The autonomous bot can collect samples and film underwater, providing a detailed picture of the environment without disturbing it.

Researchers in Switzerland have developed a new, autonomous fish robot that is capable of giving conservationists a clear picture of creatures living under the sea without disturbing the marine environment.

The robot – named Belle by its developers – has been specifically designed to collect valuable data in a minimally invasive manner.

“We want to capture ecosystems as they really behave,” Leon Guggenheim, a mechanical engineering student at the Swiss Federal Institute of Technology, ETH Zurich, told Reuters.

According to Guggenheim, Belle is silent, moves like a fish and does not cause any disturbance as she moves through her environment.

“Those areas are particularly vulnerable to propeller-based systems that would slice through corals or scare away fish,” said Robert Katzchmann, assistant professor of robotics at ETH Zurich.

The robot uses artificial intelligence (AI) to navigate itself underwater and is capable of collecting DNA samples and high resolution video while blending into the coral reef environment.

Measuring just under a meter and weighing about 10 kilograms above water, the Belle is propelled by a silicon fin with two cavities into which water is pumped in cycles.

“These cavities are filled and emptied with water through a pump system, and this moves the fin back and forth, because you have a cavity on one side that builds up extreme pressure and on the other There is a cavity on the side which creates a vacuum. The wing then tilts in one direction,” Guggenheim said.

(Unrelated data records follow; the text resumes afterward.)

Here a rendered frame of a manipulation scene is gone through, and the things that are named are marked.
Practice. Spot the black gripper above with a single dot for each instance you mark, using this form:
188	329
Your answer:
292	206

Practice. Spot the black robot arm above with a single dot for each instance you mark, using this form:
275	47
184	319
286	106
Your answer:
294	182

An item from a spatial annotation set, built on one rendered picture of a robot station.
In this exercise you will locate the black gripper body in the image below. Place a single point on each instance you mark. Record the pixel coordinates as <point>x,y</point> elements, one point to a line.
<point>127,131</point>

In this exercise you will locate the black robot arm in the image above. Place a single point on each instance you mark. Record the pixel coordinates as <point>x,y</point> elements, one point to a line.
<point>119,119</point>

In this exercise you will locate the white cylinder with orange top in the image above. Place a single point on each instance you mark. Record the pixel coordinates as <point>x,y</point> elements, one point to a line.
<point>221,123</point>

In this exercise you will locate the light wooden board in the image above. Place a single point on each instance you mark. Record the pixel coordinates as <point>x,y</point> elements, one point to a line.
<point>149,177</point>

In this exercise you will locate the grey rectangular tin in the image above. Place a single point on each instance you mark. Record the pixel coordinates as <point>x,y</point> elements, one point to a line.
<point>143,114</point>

Effects of overfishing and pollution

The goal is to have the robot operate autonomously for two hours before its environmental DNA, or eDNA, filter becomes empty and its batteries need to be replaced.

“It floats to the surface, sends us a GPS signal and then we go and pick it up again,” Guggenheim said.

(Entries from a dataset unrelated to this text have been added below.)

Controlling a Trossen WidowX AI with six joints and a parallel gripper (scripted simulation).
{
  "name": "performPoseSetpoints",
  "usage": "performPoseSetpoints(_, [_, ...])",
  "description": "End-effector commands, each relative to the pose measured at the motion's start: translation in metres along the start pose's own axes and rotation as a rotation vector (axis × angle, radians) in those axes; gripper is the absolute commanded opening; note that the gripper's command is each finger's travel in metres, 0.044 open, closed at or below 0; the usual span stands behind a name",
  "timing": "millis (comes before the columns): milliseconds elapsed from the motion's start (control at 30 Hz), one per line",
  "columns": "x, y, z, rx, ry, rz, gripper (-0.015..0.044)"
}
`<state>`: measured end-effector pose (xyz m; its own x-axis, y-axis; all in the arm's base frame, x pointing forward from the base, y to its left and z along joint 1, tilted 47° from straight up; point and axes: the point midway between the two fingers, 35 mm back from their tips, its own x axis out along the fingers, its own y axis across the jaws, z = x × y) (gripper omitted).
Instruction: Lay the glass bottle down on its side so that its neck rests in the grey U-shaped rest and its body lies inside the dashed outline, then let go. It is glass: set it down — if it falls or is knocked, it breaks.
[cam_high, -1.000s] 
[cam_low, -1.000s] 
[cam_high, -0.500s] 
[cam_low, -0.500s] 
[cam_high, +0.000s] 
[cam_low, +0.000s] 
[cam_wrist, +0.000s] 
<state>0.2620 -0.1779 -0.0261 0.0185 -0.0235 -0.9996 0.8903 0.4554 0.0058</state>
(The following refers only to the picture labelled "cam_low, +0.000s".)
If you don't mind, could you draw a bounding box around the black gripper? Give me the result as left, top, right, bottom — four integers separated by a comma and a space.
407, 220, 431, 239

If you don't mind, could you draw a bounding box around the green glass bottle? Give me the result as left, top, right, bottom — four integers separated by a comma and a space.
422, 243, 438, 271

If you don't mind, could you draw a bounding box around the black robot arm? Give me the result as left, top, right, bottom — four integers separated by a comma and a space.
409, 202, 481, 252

“And from there it can send data to us, but the idea is that the mission is so long, that the battery will have to be replaced anyway and the environmental DNA filter will have to be replaced anyway, so there’s no point in sending the data back.” Not if you have to manually get the data for the environmental DNA filter anyway”.

The team hopes that their robot will help marine biologists study the health and biodiversity of various reef ecosystems that have been affected by overfishing, pollution and climate change.